Heaven forbid we should defend our rights when they are attacked. It only makes those who wish to muzzle us mad!


----------



## lpkmckenna (Jul 4, 2004)

guytoronto said:


> You can't have one without the other. You can't stop the violence without changing the doctrine. Until it is changed, the extremists will always have something to base their fanatical views on. Remove that, and they will have nothing.


And how do you suggest that be accomplished?



guytoronto said:


> It is up to the governments and religious leaders in the predominantly Muslim nations to change the the belief systems, ONLY if they are interested in stopping the violence. All the pleading of religious leaders has done nothing to stop the violence. It seems to happen every day. Their governments need to take a stronger stand.

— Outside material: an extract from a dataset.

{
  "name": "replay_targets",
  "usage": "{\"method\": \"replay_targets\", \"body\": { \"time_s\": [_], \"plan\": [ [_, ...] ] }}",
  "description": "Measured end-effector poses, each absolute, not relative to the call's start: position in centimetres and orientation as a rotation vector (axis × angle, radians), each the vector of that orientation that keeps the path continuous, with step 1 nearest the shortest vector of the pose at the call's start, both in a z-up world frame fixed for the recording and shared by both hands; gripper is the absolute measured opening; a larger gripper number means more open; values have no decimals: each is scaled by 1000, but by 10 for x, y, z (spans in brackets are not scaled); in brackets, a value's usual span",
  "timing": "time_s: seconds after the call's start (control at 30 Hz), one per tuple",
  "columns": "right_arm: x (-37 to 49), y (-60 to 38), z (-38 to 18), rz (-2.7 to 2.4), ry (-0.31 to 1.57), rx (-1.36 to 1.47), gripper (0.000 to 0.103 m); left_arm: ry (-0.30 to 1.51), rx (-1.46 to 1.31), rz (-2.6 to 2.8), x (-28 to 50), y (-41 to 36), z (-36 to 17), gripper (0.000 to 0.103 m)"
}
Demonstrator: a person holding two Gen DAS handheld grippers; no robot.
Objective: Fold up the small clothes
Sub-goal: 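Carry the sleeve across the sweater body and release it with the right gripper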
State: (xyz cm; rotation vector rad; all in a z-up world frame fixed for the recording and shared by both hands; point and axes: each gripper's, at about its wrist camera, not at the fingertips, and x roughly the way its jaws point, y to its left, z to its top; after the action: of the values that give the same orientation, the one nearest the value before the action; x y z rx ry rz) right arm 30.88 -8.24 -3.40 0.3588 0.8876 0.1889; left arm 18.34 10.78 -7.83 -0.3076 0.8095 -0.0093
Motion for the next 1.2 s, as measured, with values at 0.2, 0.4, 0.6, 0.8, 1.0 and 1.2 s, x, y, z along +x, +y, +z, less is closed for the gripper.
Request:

So we sit on our hands in the west, waiting for the despotic rulers of Saudia Arabia, Syria, and Iran to "modernize" orthodox Islam?

The only things to be done: assert and maintain the western belief in basic liberal values, and not capitulate to the howling masses.


----------



## lpkmckenna (Jul 4, 2004)

ArtistSeries said:


> Or you could look at it the other way where *all* religious views are protected.


And how would that be accomplished? How could the law "protect" the contradictary views that Jesus was only a man, or was a prophet, or was the messiah and Son of God - all at the same time?  

Believing Jesus was God is inherently blasphemy to Jews. Believing Jesus was only a man is blasphemy to Christians. Now how do we proceed legally with that? 

And if all religious views are "protected" what happens to science that contradicts holy texts (or even just the current interpretation of holy texts)? Do we ban evolution because creationism is protected. Do we ban atheism because belief in God is "protected" ???  

ArtistSeries, I think you don't believe the things you are saying here, and are just playing "devil's advocate" to get everyone's goat. Suggesting that "Freedom of Religion" means "protection of all religious opinions" is just too absurd. The world is loaded with men of unthoughtful opinions, but no one's that thoughtless deliberately.


----------



## lpkmckenna (Jul 4, 2004)

ArtistSeries said:


> I don't advocate any censorship - they did have a right to publish those cartoons but it showed a tremendous lack of respect and was racist.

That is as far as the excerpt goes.